Please repeat the listing exactly, with every line intact.

- **Recorded information**:
--- START ---

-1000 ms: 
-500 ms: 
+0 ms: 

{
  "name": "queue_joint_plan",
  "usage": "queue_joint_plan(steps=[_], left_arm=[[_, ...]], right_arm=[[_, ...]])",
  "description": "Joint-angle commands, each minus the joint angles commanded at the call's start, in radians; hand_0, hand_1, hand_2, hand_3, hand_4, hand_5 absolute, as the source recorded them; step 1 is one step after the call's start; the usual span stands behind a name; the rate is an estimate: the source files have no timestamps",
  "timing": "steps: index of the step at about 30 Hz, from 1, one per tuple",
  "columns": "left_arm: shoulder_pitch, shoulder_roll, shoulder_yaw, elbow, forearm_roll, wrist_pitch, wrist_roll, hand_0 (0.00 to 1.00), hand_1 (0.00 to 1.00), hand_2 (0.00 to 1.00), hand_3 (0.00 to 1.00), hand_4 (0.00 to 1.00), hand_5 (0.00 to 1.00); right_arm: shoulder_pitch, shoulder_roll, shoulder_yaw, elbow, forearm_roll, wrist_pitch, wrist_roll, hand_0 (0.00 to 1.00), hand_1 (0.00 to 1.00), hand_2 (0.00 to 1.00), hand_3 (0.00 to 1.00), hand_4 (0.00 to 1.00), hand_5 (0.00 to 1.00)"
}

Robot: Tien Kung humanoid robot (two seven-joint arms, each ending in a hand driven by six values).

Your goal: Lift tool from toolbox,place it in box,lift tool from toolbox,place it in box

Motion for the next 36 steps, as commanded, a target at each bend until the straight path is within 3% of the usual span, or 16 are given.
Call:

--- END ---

- **Your response**:
-1000 ms: 
-500 ms: 
+0 ms: 

{
  "name": "queue_joint_plan",
  "usage": "queue_joint_plan(steps=[_], left_arm=[[_, ...]], right_arm=[[_, ...]])",
  "description": "Joint-angle commands, each minus the joint angles commanded at the call's start, in radians; hand_0, hand_1, hand_2, hand_3, hand_4, hand_5 absolute, as the source recorded them; step 1 is one step after the call's start; the usual span stands behind a name; the rate is an estimate: the source files have no timestamps",
  "timing": "steps: index of the step at about 30 Hz, from 1, one per tuple",
  "columns": "left_arm: shoulder_pitch, shoulder_roll, shoulder_yaw, elbow, forearm_roll, wrist_pitch, wrist_roll, hand_0 (0.00 to 1.00), hand_1 (0.00 to 1.00), hand_2 (0.00 to 1.00), hand_3 (0.00 to 1.00), hand_4 (0.00 to 1.00), hand_5 (0.00 to 1.00); right_arm: shoulder_pitch, shoulder_roll, shoulder_yaw, elbow, forearm_roll, wrist_pitch, wrist_roll, hand_0 (0.00 to 1.00), hand_1 (0.00 to 1.00), hand_2 (0.00 to 1.00), hand_3 (0.00 to 1.00), hand_4 (0.00 to 1.00), hand_5 (0.00 to 1.00)"
}

Robot: Tien Kung humanoid robot (two seven-joint arms, each ending in a hand driven by six values).

Your goal: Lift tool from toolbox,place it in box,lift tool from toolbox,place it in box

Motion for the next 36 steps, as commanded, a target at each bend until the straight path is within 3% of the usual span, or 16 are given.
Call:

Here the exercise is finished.